A three-judge panel of the 9th Circuit Court of Appeals ruled Friday there is reason to believe the system, established by the Republican-controlled legislature, is unconstitutional. They cited the fact that in the 2020 general election, 82% of Arizonans got ballots that listed GOP candidates first.

More to the point, Judge Jed Rakoff, writing for the court, said the challengers presented evidence to show that whichever candidate is listed first has an inherent advantage.

Friday’s ruling does not overturn the 1979 law.

But it sends the case back to U.S. District Court Judge Diane Humetewa who threw it out last year.

She said at the time it was not the job of federal courts to decide the system is unfair and that the solution proposed by challengers — rotating the ballot positions of Democrats and Republicans — is any better.

No date has been set for that hearing. But even if she ultimately sides with the Democrats, it’s not clear that any change can be made in time for the November election.

Under the current system, candidates in primary elections have the position of their names on the ballot rotated among various precincts. So no one person gets a built-in advantage.

But when the general election comes around, candidates are listed on ballots in each county based on how well each party’s gubernatorial hopefuls did in that county in the last election.

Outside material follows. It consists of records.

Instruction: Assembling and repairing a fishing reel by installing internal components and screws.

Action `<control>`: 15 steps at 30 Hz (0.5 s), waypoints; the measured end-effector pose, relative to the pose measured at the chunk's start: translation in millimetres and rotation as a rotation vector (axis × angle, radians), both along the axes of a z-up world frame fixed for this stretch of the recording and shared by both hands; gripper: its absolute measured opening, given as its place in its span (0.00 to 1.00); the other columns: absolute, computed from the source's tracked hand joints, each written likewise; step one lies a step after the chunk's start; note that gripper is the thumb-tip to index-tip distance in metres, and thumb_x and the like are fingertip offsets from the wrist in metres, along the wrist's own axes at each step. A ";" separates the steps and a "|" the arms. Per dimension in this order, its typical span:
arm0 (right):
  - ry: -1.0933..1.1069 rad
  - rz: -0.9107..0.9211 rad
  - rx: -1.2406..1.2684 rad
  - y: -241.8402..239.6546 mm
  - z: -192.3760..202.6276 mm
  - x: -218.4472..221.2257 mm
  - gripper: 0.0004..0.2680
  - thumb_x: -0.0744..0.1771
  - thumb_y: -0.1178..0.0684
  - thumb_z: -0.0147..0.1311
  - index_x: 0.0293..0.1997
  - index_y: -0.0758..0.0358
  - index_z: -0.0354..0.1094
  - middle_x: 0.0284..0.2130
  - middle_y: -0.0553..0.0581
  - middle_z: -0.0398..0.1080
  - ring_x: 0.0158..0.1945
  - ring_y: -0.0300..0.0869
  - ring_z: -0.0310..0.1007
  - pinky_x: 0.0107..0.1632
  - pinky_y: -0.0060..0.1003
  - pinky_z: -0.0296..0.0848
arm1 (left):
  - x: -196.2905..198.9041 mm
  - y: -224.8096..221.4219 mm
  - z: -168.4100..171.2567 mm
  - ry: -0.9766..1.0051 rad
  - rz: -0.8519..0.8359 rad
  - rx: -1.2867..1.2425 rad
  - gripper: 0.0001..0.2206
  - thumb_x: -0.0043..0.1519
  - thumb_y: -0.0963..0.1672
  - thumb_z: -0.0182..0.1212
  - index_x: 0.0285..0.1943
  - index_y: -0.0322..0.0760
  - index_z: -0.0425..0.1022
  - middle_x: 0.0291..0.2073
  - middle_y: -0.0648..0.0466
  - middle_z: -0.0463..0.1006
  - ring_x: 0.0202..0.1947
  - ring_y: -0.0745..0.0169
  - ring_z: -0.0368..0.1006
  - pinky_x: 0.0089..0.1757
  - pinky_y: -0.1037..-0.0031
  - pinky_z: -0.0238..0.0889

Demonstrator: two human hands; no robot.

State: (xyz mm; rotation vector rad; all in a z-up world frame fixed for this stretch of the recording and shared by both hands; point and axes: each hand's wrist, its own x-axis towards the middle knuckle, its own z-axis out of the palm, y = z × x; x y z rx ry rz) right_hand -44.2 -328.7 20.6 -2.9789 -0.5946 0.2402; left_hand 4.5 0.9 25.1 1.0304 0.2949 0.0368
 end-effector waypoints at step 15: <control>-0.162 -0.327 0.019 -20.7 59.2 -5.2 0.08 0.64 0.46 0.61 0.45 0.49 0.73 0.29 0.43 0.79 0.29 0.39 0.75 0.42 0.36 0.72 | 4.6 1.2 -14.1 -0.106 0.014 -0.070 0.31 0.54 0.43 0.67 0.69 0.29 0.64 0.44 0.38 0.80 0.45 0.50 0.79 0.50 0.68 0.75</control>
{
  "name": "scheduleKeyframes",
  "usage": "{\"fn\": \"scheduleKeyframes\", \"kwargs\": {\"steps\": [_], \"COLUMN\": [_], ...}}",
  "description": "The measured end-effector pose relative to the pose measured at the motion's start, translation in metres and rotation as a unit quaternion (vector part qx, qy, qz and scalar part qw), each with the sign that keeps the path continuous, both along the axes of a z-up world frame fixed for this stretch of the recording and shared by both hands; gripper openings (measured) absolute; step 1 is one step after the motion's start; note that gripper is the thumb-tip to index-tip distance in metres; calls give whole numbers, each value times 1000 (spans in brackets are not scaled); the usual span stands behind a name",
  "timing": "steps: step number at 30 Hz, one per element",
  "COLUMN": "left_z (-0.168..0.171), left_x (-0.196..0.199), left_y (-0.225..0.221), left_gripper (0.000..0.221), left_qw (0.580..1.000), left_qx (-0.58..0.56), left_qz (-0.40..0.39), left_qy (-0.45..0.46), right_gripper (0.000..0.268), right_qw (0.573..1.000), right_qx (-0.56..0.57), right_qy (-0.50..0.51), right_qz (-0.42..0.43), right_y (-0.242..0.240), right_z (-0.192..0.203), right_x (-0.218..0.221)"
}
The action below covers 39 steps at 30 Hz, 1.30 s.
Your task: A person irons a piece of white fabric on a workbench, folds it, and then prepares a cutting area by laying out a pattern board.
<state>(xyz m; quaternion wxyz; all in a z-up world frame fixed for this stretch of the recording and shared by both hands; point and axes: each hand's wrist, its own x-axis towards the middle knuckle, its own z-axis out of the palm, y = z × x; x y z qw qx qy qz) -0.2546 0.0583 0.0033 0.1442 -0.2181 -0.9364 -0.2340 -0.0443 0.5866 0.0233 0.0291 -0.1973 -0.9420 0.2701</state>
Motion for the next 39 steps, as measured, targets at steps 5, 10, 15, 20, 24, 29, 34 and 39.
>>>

That means that this year the Republicans for all offices will be listed ahead of Democrats in all races in 11 of the 15 counties where Republican Gov. Doug Ducey outpolled Democrat David Garcia four years ago. That includes Maricopa County, which has more voters than the other 15 counties combined.

Democrats sued, arguing that, all else being equal, there is a tendency of voters to choose the first candidate on a list.

As proof, attorneys for the party cited data from Jonathan Rodden, a political science professor at Stanford University.

He estimated first-listed candidates get an advantage average of 2.2 percentage points. And Rodden said that can reach 5.6 percentage points.
Those kind of numbers can make all the difference in close races.

In the 2020 Senate race, the margin of victory for Democrat Mark Kelly over Republican Martha McSally was 2.3%. And there was a difference of just 0.3% in the presidential race between Joe Biden and Donald Trump.

In her ruling, Humetewa, questioned whether the Democratic National Committee and other Democrats have a right to sue. She said challengers cannot show harms by the law.

“They do not argue that the ballot order statute prevents them from casting a ballot for their intended candidate, nor do they argue that their lawfully cast votes will not be counted,” Humetewa wrote. And she brushed aside arguments some people were having their votes for their candidates diluted because others were simply picking the first name they saw.

“Plaintiffs will not be injured because other voters may act ‘irrationally’ in the ballot box by exercising their right to choose the first-listed candidate,” Humetewa wrote.

Rakoff, however, said there is a legitimate reason for federal courts to look at such regulations.

“As a practical matter, there must be a substantial regulation of elections if they are to be fair and honest and if some sort of order, rather than chaos, is to accompany the democratic process,” he wrote, quoting an earlier U.S. Supreme Court decision.

Rakoff also said the idea of rotating the names of candidates is hardly a radical idea. He said as far back as 1958 the Arizona Supreme Court, considering the question of how to list the names of candidates when machines are used, found that it was a "well-known fact” that “where there are a number of candidates for the same office, the names appearing at the head of the list have a distinct advantage.”